§ **Task instructions**
What is needed is the exact text of each line in the listing below from the one with "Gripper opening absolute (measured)" up to and including the one with "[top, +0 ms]", and no pictures.

§ **Task input**
————————

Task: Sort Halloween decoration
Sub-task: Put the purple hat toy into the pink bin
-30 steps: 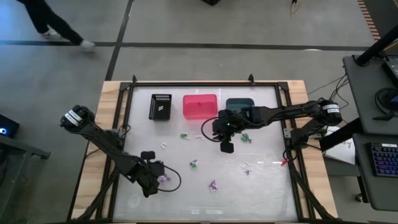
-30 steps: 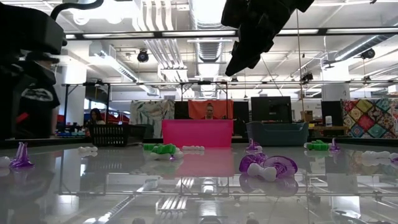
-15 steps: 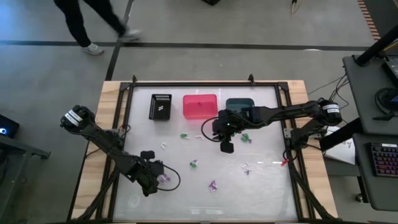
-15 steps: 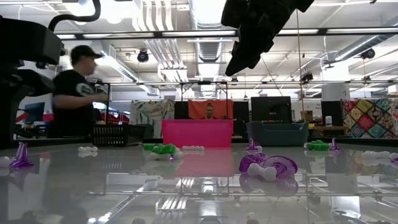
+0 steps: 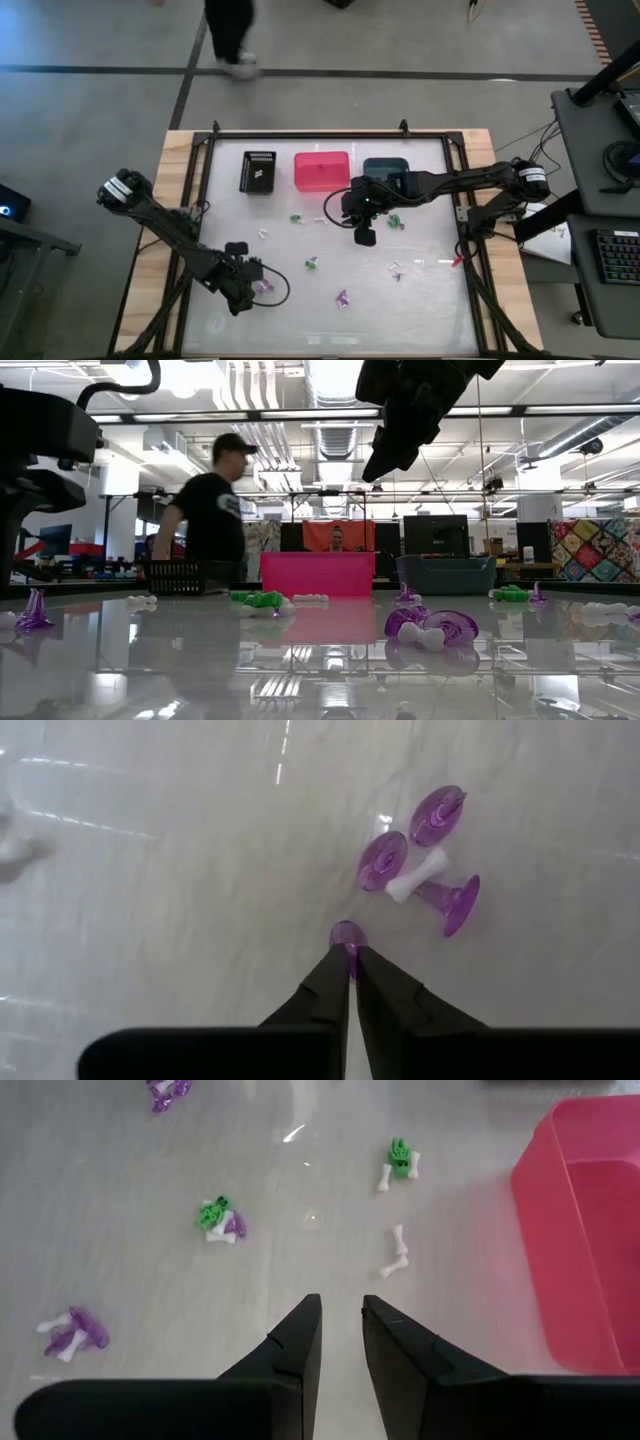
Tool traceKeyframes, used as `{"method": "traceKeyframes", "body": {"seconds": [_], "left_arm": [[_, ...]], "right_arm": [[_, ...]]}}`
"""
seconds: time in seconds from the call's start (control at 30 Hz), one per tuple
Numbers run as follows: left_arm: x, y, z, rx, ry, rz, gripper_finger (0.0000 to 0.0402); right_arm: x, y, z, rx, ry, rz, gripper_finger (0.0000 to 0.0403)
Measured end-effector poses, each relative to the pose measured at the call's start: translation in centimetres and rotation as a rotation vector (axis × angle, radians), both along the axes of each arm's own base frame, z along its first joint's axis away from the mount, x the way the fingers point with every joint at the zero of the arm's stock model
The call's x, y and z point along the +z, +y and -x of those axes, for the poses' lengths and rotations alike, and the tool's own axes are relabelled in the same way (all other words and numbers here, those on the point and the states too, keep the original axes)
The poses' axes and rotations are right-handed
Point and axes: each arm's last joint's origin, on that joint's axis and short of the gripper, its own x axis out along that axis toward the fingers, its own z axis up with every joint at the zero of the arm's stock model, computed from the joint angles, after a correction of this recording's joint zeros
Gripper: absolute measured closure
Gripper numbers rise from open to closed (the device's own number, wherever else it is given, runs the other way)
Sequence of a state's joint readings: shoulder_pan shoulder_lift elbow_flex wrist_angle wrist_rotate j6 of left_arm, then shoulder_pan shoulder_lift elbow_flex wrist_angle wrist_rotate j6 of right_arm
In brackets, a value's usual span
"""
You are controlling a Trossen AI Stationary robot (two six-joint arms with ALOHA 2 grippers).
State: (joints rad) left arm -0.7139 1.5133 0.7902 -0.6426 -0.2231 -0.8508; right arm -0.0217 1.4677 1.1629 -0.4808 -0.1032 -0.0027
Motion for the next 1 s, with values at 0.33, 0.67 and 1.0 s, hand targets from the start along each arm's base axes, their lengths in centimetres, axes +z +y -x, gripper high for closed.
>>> {"method": "traceKeyframes", "body": {"seconds": [0.33, 0.67, 1.0], "left_arm": [[5.1, 1.1, 0.0, 0.035, -0.347, -0.141, 0.0401], [10.4, 3.4, -1.8, -0.034, -0.738, -0.353, 0.0401], [9.9, 6.1, -5.3, -0.033, -0.736, -0.52, 0.0402]], "right_arm": [[-2.1, 0.8, -0.4, 0.074, -0.163, 0.048, 0.0335], [-3.6, 1.4, -0.4, 0.102, -0.517, 0.085, 0.0335], [-2.3, 2.5, -0.7, 0.159, -0.682, 0.125, 0.0312]]}}
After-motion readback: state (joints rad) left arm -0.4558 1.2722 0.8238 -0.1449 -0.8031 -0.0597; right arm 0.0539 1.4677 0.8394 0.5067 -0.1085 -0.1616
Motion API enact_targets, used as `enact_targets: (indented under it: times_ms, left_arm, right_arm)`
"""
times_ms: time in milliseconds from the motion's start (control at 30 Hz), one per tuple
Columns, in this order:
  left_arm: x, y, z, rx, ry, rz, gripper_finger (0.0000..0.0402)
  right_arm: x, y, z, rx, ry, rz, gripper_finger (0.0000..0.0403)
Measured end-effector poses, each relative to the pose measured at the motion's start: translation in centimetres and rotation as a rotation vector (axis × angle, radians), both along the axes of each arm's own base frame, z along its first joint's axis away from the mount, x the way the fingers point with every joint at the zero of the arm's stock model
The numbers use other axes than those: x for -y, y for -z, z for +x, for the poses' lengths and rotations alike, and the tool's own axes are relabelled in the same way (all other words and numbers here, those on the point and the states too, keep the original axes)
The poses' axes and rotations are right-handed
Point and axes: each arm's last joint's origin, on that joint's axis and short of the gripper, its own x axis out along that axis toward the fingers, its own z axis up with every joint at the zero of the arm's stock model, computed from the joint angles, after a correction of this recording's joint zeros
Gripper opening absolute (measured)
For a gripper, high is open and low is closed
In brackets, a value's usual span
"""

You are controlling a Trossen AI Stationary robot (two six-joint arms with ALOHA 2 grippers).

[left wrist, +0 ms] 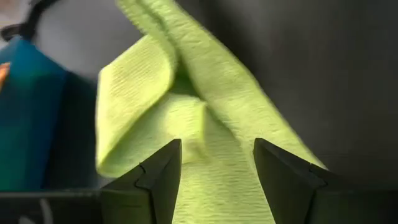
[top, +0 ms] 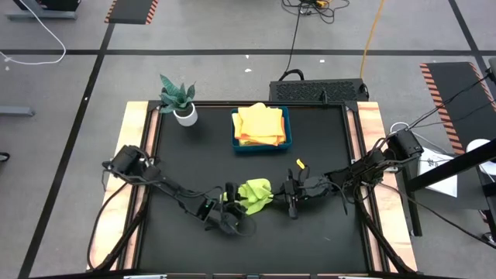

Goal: Fold microfiber towels
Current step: Fold the green microfiber cloth

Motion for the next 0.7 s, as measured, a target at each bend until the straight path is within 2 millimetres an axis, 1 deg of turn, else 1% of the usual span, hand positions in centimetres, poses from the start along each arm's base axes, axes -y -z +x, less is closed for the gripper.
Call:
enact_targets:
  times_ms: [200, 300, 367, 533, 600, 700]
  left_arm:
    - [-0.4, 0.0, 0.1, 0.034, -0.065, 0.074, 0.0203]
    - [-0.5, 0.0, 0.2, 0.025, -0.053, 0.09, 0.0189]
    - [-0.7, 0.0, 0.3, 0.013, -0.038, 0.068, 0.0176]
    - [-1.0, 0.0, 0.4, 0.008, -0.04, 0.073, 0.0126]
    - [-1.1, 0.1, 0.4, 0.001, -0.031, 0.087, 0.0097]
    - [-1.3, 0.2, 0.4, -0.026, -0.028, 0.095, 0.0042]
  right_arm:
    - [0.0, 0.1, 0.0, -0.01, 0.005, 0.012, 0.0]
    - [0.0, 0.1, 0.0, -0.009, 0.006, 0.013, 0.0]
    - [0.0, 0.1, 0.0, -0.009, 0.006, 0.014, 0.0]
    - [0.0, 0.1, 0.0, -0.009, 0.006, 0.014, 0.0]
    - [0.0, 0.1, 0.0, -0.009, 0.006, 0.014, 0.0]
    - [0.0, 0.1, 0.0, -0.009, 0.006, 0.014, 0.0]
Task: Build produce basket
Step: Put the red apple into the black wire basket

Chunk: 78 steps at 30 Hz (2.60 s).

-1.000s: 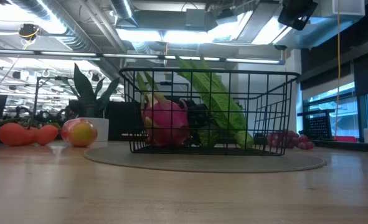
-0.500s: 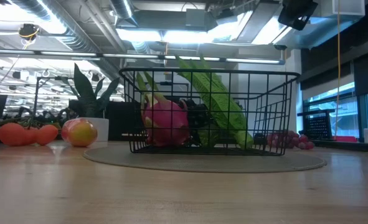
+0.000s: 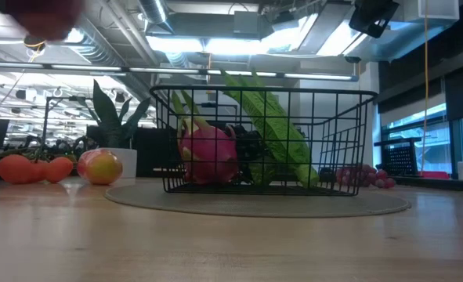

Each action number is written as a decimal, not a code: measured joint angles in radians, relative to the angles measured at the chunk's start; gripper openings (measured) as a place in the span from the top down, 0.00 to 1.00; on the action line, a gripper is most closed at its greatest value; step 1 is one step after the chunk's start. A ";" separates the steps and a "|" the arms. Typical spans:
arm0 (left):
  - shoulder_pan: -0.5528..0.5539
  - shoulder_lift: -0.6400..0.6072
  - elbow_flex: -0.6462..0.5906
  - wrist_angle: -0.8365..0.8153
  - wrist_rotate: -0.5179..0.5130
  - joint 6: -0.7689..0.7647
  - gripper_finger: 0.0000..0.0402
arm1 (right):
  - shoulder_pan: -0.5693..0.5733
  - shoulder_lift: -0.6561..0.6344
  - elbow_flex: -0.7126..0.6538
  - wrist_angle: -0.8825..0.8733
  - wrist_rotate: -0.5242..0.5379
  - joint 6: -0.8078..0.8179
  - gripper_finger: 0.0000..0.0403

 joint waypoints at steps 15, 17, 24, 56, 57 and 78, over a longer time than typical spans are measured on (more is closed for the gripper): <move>0.442 0.048 0.196 -0.011 0.013 0.382 0.45 | 0.000 0.000 0.000 0.037 0.001 -0.159 0.79; 0.478 0.073 0.196 -0.009 0.046 0.417 0.45 | 0.000 0.000 0.000 0.037 0.000 -0.158 0.79; 0.573 0.187 0.196 -0.007 0.128 0.526 0.45 | 0.000 0.000 0.000 0.037 0.000 -0.157 0.79; 0.620 0.429 0.197 -0.024 0.210 0.699 0.43 | 0.000 0.001 0.000 0.039 0.000 -0.155 0.79; 0.620 0.429 0.197 -0.025 0.210 0.698 0.43 | 0.000 0.001 0.000 0.039 0.000 -0.155 0.79; 0.622 0.429 0.196 -0.017 0.238 0.640 0.39 | 0.000 0.001 0.000 0.039 0.000 -0.156 0.79</move>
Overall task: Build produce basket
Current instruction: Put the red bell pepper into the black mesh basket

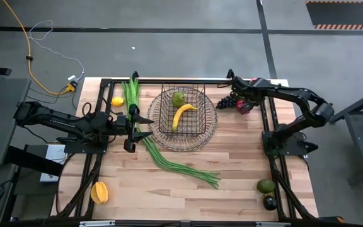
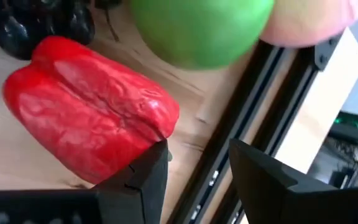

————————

§ **Result for this exercise**
Gripper opening absolute (measured)
For a gripper, high is open and low is closed
In brackets, a value's usual span
"""

You are controlling a Trossen AI Stationary robot (two six-joint arms with ALOHA 2 grippers).

[left wrist, +0 ms] 
[top, +0 ms] 

Thus the exercise is complete.